When I was younger, I always knew that I was destined to be a Mom. More than just the biological drive or the whole "be fruitful and multiply" thing - it was my purpose. I had an overwhelming feeling that my child was going to be influential in many people's lives. Along with this feeling came a sense of uneasiness. While I knew my child would be well known, I wasn't sure if it was because he was going to be a great world leader or a serial killer. I know that sounds strange - it felt very strange. I knew I would be a great Mom and do everything in my power to be sure that my child had a positive life outcome but I knew in my heart that no matter what I did, his destiny had been - to a certain extent - pre-determined by powers greater than mine.
It was quite the struggle bringing the idea of a child to fruition. As much as we tried, my wife and I just were not given the right equipment to make it happen naturally ;) We sought the assistance of some fantastic specialists and after many years of physical and emotional stress, we were overjoyed to bring our son into the world. He was born on President's Day and with a name like Jackson Daniel Hamilton, we decided we had a future President on our hands.
Several years ago I read of the vivid dream that Buddha's mother had one evening. One night, while asleep, the Buddha's Mother, Queen Maya, had a dream that she was being carried away by four devas to Lake Anotatta in the Himalayas. After bathing her in the lake, the devas clothed her and anointed her with perfumes and flowers. Soon after, a white elephant, holding a white lotus flower in its trunk, appeared and went round her three times, entering her womb through her right side. When the queen awoke she knew she had been delivered an important message, as the elephant is a symbol of greatness. According to Buddhist tradition, the Buddha-to-be was residing as a Bodhisattva, in the Tusita heaven, and decided to take the shape of a white elephant to be reborn on Earth for the last time.

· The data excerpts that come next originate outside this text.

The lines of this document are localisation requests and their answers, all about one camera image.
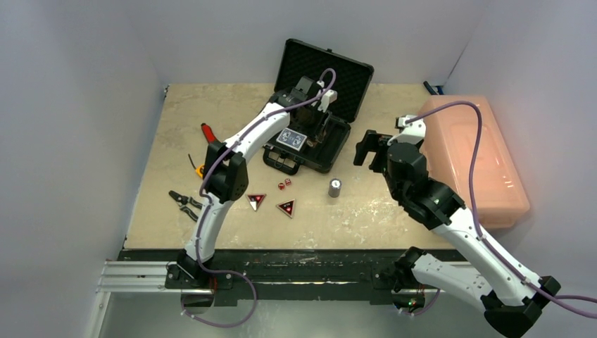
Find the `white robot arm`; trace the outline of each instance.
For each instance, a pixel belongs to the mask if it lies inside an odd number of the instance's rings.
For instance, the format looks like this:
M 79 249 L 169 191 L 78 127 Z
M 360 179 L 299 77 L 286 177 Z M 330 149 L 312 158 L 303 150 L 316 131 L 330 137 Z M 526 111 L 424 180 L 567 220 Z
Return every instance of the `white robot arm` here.
M 294 113 L 292 107 L 309 105 L 313 113 L 326 113 L 328 106 L 337 99 L 337 93 L 329 88 L 325 89 L 324 85 L 322 80 L 316 82 L 307 77 L 301 78 L 295 88 L 280 91 L 272 96 L 270 102 L 241 131 L 223 143 L 210 144 L 205 167 L 205 182 L 208 184 L 205 186 L 206 196 L 201 201 L 204 206 L 210 208 L 201 210 L 191 239 L 184 246 L 191 261 L 204 263 L 213 257 L 215 240 L 226 214 L 232 204 L 244 194 L 249 184 L 246 164 L 259 148 L 289 126 L 291 115 Z M 211 168 L 225 151 L 230 153 L 226 158 L 228 164 L 221 163 Z M 182 268 L 191 275 L 192 270 L 195 270 L 192 267 Z
M 362 165 L 367 152 L 375 152 L 369 168 L 383 174 L 392 198 L 411 218 L 450 242 L 478 273 L 463 272 L 413 247 L 398 259 L 396 271 L 386 277 L 396 278 L 394 291 L 416 283 L 443 289 L 483 311 L 501 334 L 521 337 L 549 302 L 534 288 L 553 296 L 560 285 L 552 277 L 539 277 L 522 265 L 482 227 L 479 236 L 473 214 L 463 200 L 446 184 L 429 177 L 427 159 L 419 152 L 425 123 L 409 123 L 413 118 L 416 116 L 397 119 L 400 132 L 393 137 L 368 130 L 356 146 L 354 164 Z M 521 280 L 507 264 L 526 278 Z

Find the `triangular marker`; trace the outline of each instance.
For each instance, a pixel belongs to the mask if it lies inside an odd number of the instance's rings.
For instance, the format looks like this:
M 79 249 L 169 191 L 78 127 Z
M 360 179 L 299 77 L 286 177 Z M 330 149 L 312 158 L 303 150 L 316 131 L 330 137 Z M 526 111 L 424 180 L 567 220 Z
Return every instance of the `triangular marker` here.
M 276 207 L 280 209 L 286 216 L 292 218 L 294 216 L 294 200 L 280 203 Z
M 249 199 L 249 204 L 253 210 L 257 211 L 261 205 L 261 202 L 263 202 L 266 196 L 267 194 L 247 194 L 246 198 Z

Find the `gray wall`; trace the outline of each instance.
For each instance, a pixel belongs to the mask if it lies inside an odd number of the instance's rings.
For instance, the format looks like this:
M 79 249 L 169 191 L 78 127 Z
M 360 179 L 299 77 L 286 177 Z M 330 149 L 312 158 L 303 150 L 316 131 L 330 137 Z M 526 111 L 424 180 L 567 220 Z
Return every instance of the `gray wall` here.
M 493 1 L 446 85 L 488 97 L 531 201 L 528 217 L 498 238 L 563 292 L 592 296 L 596 17 L 592 0 Z M 546 312 L 529 337 L 595 335 L 593 320 L 554 305 Z
M 0 1 L 2 337 L 81 337 L 160 85 L 118 1 Z
M 166 82 L 274 82 L 290 37 L 375 66 L 375 82 L 443 83 L 489 0 L 127 0 Z

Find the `metal cylinder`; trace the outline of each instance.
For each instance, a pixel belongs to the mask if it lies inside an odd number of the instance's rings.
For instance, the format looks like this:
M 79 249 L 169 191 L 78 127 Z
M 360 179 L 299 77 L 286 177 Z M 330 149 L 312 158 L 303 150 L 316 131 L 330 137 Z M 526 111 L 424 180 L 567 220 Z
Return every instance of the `metal cylinder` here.
M 329 188 L 327 189 L 327 194 L 330 197 L 338 197 L 340 196 L 340 189 L 342 188 L 342 181 L 338 180 L 337 178 L 332 178 L 331 181 L 329 181 Z

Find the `tabletop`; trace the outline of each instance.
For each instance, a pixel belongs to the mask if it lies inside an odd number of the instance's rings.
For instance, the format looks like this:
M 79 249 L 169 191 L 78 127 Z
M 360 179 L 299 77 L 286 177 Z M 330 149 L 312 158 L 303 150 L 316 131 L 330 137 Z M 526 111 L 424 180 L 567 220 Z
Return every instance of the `tabletop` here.
M 273 84 L 172 84 L 133 210 L 125 249 L 178 249 L 194 221 L 178 209 L 170 190 L 199 199 L 201 178 L 189 162 L 205 161 L 201 123 L 224 140 L 250 122 L 273 92 Z M 267 194 L 257 211 L 247 198 L 231 207 L 216 242 L 218 249 L 451 249 L 411 220 L 390 197 L 384 178 L 353 165 L 355 145 L 367 129 L 395 133 L 396 116 L 416 113 L 429 94 L 420 84 L 371 84 L 351 133 L 327 174 L 301 167 L 288 175 L 266 166 L 260 150 L 248 164 L 247 194 Z M 338 198 L 327 195 L 332 178 L 342 181 Z M 276 205 L 294 199 L 294 217 Z

Now, I'm no Virgin Mary or Queen Maya - far from it - but this story resonated with me. By the time I read the story of Buddha's Mother, we had received Jackson's diagnosis. We were still learning about Fragile X but I knew enough at the time to know that we did not, in fact, have a future president on our hands. We love our son and have very high hopes for him, but a serious political career is not one of them.
Over the years I have felt more and more connected to this story and validated in my odd, youthful premonition. Jackson is the most amazing human being I have ever known. Sitting in the lobby yesterday at the Community Center, I watched through the glass as he had his private swimming lesson and I broke down into tears. Watching the pure joy on his face, knowing we are giving him every opportunity to experience the world, watching how hard he was working and loving every minute of it was just emotionally overwhelming. I couldn't be more proud to be someone's Mom.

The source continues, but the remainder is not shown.